FAIRFAX, Va. - There were long lines at the polls on Election Day with many people waiting for hours to vote, possibly due to confusion over polling places. As a result, one of the region's largest jurisdictions is taking a closer look at what went wrong.
Fairfax County is setting up a special bipartisan Election Commission to look into what caused the long lines, whether people actually gave up and went home and whether poll workers were trained properly.
County Board of Supervisors Chairman Sharon Bulova, who proposed the commission, says it will also look at absentee voting, both by mail and in-person, and at ways to restructure polling districts to shorten the lines.
The board approved the commission unanimously Tuesday afternoon, but not without some debate.
"I'm concerned that this bipartisan commission, that is 75 percent Democrat, will end up as a discovery tool for the Fairfax County Democratic Committee lawyer," said supervisor Pat Herrity, R-Springfield.
The county Democrats have a pending lawsuit over the conduct of some poll watchers on Election Day.
There was some discussion of delaying the commission's work, but Supervisor Jeff McKay, D-Lee District, says they need to get the work done while the problems discovered on Nov. 6 are still fresh.
Fairfax County had an 80.5 percent voter turnout on Election Day, exceeding the turnout in 2008.

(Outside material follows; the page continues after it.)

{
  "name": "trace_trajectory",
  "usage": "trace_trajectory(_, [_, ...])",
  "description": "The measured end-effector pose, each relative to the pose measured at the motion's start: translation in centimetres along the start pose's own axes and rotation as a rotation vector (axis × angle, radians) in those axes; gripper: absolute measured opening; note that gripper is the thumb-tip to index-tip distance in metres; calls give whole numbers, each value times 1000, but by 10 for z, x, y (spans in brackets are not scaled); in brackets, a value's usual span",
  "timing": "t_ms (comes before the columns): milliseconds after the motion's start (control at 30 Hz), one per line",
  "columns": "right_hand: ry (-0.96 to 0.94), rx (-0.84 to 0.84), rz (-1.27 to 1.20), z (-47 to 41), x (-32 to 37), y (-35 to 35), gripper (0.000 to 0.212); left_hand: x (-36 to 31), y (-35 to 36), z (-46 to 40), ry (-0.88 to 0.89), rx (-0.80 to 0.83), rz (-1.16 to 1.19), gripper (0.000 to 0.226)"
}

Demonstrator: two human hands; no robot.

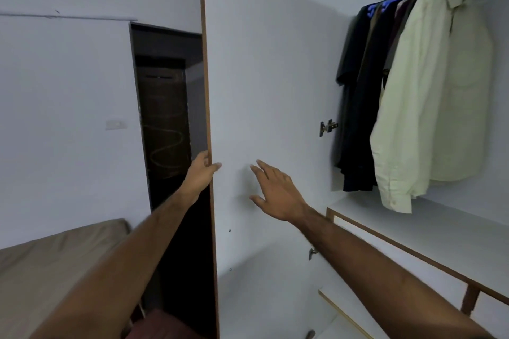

The commission, which is supposed to begin work in January, will be chaired by former Board Chairman Kate Hanley, a Democrat, and former Drainsville Supervisor Stuart Mendelsohn, a Republican.
Each sitting supervisor will appoint one commission member with Bulova appointing two.
One issue they can not look into is buying new voting machines. There is a state law against that.
But Herrity, who serves on a state committee on local government mandates, says the state should also take another look at that law.
The commission is expected to make recommendations by May.